DCWorldWarMonumen 1World War One was a watershed in American history. The United States' decision to join the battle in 1917 "to make the world safe for democracy" proved pivotal in securing allied victory — a victory that would usher in the American Century.

In the war's aftermath, individuals, towns, cities, counties, and states all felt compelled to mark the war, as did colleges, businesses, clubs, associations, veterans groups, and houses of worship. Thousands of memorials—from simple honor rolls, to Doughboy sculptures, to grandiose architectural ensembles—were erected throughout the US in the 1920s and 1930s, blanketing the American landscape.

Each of these memorials, regardless of size or expense, has a story. But sadly, as we enter the war's centennial period, these memorials and their very purpose—to honor in perpetuity the more than four million Americans who served in the war and the more than 116,000 who were killed—have largely been forgotten. And while many memorials are carefully tended, others have fallen into disrepair through neglect, vandalism, or theft. Some have been destroyed. Watch this CBS news video on the plight of these monuments.

The extant memorials are our most salient material links in the US to the war.

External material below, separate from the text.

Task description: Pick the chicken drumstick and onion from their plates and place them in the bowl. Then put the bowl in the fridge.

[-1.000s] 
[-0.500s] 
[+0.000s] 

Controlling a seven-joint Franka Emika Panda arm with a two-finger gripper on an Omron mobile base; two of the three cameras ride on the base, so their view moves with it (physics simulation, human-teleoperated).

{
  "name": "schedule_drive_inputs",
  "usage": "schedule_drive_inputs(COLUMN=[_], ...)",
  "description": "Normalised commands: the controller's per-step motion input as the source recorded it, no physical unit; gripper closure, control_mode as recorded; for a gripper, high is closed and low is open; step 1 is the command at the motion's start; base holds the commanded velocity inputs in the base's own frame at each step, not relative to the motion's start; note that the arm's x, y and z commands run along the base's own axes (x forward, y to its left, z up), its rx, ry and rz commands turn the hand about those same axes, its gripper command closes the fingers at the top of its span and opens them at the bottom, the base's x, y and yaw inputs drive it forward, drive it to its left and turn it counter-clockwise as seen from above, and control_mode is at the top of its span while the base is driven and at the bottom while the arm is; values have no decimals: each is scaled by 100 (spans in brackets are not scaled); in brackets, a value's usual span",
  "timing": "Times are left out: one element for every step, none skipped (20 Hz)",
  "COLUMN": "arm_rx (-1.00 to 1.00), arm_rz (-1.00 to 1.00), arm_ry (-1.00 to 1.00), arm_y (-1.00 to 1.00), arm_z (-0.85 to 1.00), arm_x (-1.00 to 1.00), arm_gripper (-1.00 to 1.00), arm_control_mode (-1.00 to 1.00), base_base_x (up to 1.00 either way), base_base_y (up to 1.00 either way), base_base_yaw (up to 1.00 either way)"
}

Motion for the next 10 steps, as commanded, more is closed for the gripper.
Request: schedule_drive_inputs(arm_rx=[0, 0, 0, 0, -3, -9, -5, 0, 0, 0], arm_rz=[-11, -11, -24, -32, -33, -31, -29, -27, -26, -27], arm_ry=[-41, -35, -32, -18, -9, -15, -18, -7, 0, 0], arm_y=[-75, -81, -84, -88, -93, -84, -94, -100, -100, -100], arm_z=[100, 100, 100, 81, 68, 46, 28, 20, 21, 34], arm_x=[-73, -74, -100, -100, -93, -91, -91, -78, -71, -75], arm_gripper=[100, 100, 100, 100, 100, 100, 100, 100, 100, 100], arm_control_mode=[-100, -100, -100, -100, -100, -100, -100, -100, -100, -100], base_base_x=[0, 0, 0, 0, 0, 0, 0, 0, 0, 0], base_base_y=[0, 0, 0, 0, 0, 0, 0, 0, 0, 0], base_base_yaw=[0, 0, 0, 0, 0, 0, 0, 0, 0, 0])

They afford a vital window onto the conflict, its participants, and those determined to remember them. Rediscovering the memorials and the stories they tell will contribute to their physical and cultural rehabilitation—a fitting commemoration of the war and the sacrifices it entailed.

Memorial Hunters Club

We are building a US WW1 Memorial register through a program called the Memorials Hunters Club. If you locate a memorial that is not on the map we invite you to upload your treasure to be permanently archived in the national register.  You can include your choice of your real name, nickname or team name as the explorers who added that memorial to the register. We even have room for a selfie! Check the map, and if you don't see the your memorial CLICK THE LINK TO ADD IT.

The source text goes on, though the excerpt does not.